Go to the line containing "of the target." and retype it and every later line exactly as written, up to the last line of the entries. Keep pictures out.

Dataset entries
##########
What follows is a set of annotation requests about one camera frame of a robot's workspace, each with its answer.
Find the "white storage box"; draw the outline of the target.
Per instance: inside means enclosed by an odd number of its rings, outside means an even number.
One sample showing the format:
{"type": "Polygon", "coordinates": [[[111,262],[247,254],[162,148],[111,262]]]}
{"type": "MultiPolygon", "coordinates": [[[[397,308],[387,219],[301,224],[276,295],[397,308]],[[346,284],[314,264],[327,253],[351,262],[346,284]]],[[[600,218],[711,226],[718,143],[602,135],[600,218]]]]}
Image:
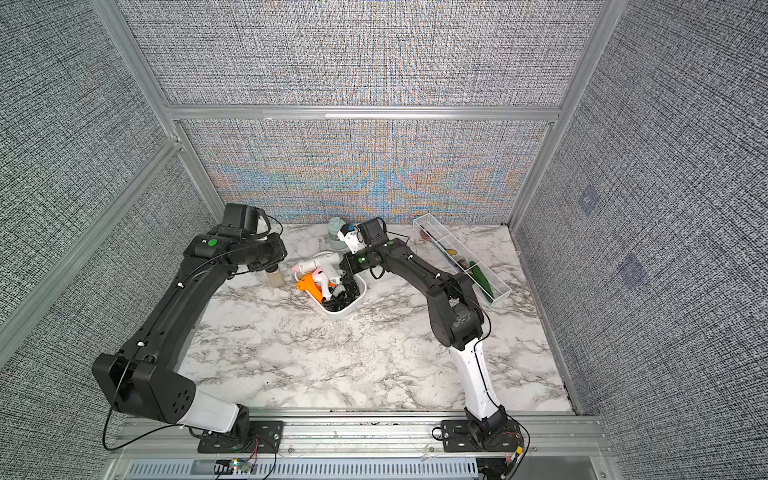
##########
### REPLY TO THE EXERCISE
Find the "white storage box"; draw the outline of the target.
Per instance: inside means enclosed by an odd number of its rings, outside means an even number.
One sample showing the format:
{"type": "Polygon", "coordinates": [[[111,262],[247,254],[162,148],[111,262]]]}
{"type": "MultiPolygon", "coordinates": [[[[397,308],[387,219],[301,224],[276,295],[397,308]],[[346,284],[314,264],[327,253],[351,262],[346,284]]],[[[600,218],[711,226],[718,143],[602,135],[600,218]]]]}
Image:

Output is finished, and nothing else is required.